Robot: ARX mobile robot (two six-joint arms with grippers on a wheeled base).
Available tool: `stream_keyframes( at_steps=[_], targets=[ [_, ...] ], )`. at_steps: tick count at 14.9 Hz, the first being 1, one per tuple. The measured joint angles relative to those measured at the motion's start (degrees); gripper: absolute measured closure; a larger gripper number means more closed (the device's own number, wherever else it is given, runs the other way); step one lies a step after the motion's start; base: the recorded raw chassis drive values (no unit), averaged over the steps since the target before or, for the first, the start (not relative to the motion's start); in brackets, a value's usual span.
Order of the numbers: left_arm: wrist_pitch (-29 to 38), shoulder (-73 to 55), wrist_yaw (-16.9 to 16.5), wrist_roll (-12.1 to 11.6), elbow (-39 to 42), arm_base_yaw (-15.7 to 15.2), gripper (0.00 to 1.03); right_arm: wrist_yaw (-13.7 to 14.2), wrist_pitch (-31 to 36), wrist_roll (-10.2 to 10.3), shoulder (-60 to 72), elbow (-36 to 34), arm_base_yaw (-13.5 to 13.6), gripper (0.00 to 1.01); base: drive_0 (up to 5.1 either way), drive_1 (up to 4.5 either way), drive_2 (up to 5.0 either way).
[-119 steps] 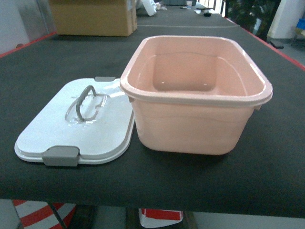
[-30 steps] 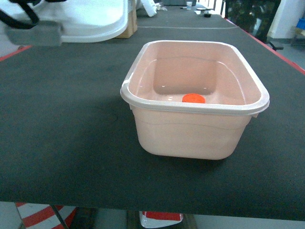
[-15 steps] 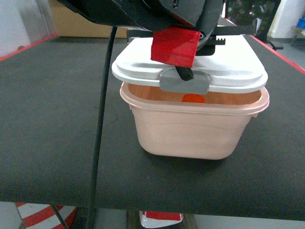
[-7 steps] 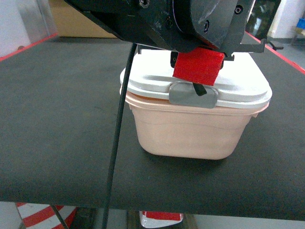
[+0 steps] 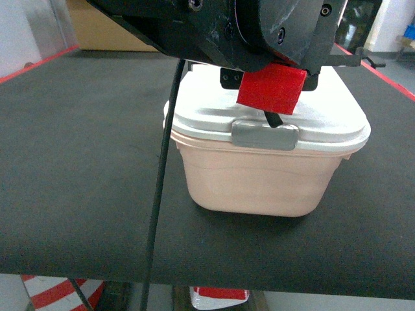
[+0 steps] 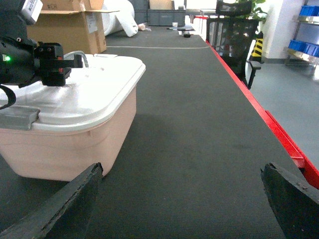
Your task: Pick capacitor and pack into box
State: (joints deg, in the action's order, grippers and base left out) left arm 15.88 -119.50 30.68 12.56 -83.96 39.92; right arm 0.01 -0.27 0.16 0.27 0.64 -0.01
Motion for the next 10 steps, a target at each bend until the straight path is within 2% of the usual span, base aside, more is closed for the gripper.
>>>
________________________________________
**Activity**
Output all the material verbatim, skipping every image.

**Problem solution**
Robot: ARX mobile robot (two six-joint arms with grippers on a wheeled base).
Available tool: `stream_keyframes( at_steps=[_], targets=[ [_, ...] ], )`. at_steps: tick count at 14.9 Hz, the first being 1, one per tuple. The measured joint angles relative to those measured at the motion's start (degrees); gripper: absolute measured closure; a larger gripper number means more closed (the device's own number, wherever else it is given, runs the other way); step one lies a step after the motion's start; base: the recorded raw chassis drive values (no unit), averaged over the steps since the target before or, for the first, the start (not relative to the motion's start); in brackets, a value's usual span.
Order of the numbers: left_arm: wrist_pitch (-29 to 38), shoulder (-73 to 55), wrist_yaw (-16.9 to 16.5), wrist_roll (-12.1 to 11.6), elbow (-39 to 42), arm_base_yaw (-15.7 to 15.2), gripper (0.00 to 1.03); right_arm: wrist_yaw (-13.7 to 14.2), wrist_pitch (-31 to 36), wrist_roll (-10.2 to 10.3), shoulder (-60 to 72), elbow (-36 to 34), arm_base_yaw (-13.5 to 13.6), gripper (0.00 to 1.01); base: drive_0 (up to 5.1 either way), drive_1 (up to 4.5 either way), drive_2 (up to 5.0 either way).
[-119 steps] 
[-30 steps] 
[-15 steps] 
[-7 steps] 
[+0 steps] 
[+0 steps] 
Your task: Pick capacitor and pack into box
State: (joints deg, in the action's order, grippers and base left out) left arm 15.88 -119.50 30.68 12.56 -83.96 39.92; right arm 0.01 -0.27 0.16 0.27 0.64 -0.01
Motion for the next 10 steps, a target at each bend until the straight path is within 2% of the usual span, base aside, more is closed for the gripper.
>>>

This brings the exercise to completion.